This week started with a bang and just kept going. In the small hours of Saturday night, Tiktok cut access to users in the United States before the Sunday deadline that forced Apple and Google to remove the video part app from their app stores. While tapping was dark, US users rushed to reach the Tiktok ban, while several other unexpected programs also cut off their access to Americans. However, by noon on Sunday, Tiktok access had already returned in the US. By Monday night, newly inaugurated US President Donald Trump signed an executive order that delayed the Tiktok ban by 75 days.
Trump did well on Tuesday with his promise to free Ross Ulbricht, the captive creator of the Silk Road Dark web market, where users sold drugs, guns and worse. Ulbricht spent more than 11 years behind bars after being arrested by the FBI in 2013 and later sentenced life in prison. Trump’s decision to forgive Ulbricht is largely seen as linked to the support he received from the libertarian cryptocurrency community, which has long regarded the Silk Road creator as a martyr.
While the world entered the second Trump era, Wired sits down with Jen Easterly, who recently left her top position as director of the Cyber Security and Infrastructure around the cyber threats the US and the uncertain future of the US face , to discuss as the leading watchdog against nation state hackers and other digital security threats facing the US.
Finally, our new research set out that revealed how trivial errors exposed Subaru’s system to locate the locations of its customers’ vehicles.

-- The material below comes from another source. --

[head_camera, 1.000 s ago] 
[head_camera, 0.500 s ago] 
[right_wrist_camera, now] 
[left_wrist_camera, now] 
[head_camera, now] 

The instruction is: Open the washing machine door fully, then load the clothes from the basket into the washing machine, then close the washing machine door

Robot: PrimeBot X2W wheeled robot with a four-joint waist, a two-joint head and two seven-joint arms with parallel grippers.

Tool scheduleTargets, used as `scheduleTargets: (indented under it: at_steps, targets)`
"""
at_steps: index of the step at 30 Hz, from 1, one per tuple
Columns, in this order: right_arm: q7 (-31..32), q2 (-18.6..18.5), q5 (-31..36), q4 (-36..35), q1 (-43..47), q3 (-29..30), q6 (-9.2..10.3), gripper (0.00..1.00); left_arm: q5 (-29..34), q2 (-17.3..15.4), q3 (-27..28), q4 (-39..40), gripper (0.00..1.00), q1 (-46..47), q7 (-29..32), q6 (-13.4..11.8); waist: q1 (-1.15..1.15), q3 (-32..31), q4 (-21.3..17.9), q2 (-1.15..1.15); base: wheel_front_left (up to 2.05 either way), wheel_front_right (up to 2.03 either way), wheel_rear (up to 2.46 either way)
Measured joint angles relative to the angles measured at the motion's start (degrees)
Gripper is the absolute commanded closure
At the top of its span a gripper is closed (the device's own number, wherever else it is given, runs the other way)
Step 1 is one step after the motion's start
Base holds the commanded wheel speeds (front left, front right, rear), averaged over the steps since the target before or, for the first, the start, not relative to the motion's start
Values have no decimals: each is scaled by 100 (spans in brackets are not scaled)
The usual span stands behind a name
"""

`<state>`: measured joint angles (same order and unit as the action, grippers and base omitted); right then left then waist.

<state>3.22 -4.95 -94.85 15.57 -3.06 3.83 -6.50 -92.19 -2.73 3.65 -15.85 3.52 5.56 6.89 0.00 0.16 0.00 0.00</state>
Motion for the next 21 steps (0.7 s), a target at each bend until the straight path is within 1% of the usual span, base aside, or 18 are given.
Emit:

The researchers found that they could access a web portal for Subaru employees who could determine them up to a year’s value of a car’s place – to the parking spaces they use. The defects are now being patched, but Subaru employees still have access to the manager’s sensitive data.
That’s not all. Every week we make the security and privacy news that we do not cover in depth ourselves. Click the headings to read the full stories. And stay safe out there.
An American judge in New York this week found that the FBI’s practice of seeking data on US persons under section 702 of the Foreign Intelligence Act without obtaining a warrant is unconstitutional. Fisa gives the US government the authority to raise the communication of foreign entities through Internet providers and businesses such as Apple and Google. After collecting this data, the FBI could perform “back door searches” for information on US citizens or residents who communicated with foreigners, and it did it without even getting a warrant. Judge Dearcy Hall found that these searches require a warrant. “To keep differently, the law enforcement would effectively allow a repository of communication under section 702 – including those of American persons – which can later be sought without restriction on demand,” the judge wrote.
According to the findings of an independent security researcher, a ‘problem’ with the basic functionality of Internet Internet Infrastructure Company Cloudflare’s content delivery network, or CDN, can reveal the rough location of people using apps, including those intended to protect privacy . Cloudflare has servers in hundreds of cities and more than 100 countries around the world. The CDN works by closing people’s internet traffic on its servers and then delivering the data from the server closest to a person’s location. The security researcher, who goes through Daniel, found a way to send an image to a target, collect the URL and then use a customized tool to question Cloudflare to find out which data center has delivered the image —and thus the state or possibly the city in which the target is. Fortunately, Cloudflare 404 media tells that this solved the problem after Daniel reported it.
In one of the first moves after Trump held office on Monday, the Department of Home Security abandoned everyone in the agency’s advisory committees. This includes the Cyber Safety Review Board, which has investigated the widespread attacks on the US telecommunications system by China-backed hacker group Salt Typhoon. US authorities revealed in mid-November that Salt Typhoon has embedded itself in at least nine US telecommunications for spying purposes, possibly exposing someone who oversees unencrypted calls and text messages by Beijing. While the future of the CSRB remains uncertain, sources say to reporter Eric Geller that their investigation into Salt Typhoon’s attacks has been ‘dead’.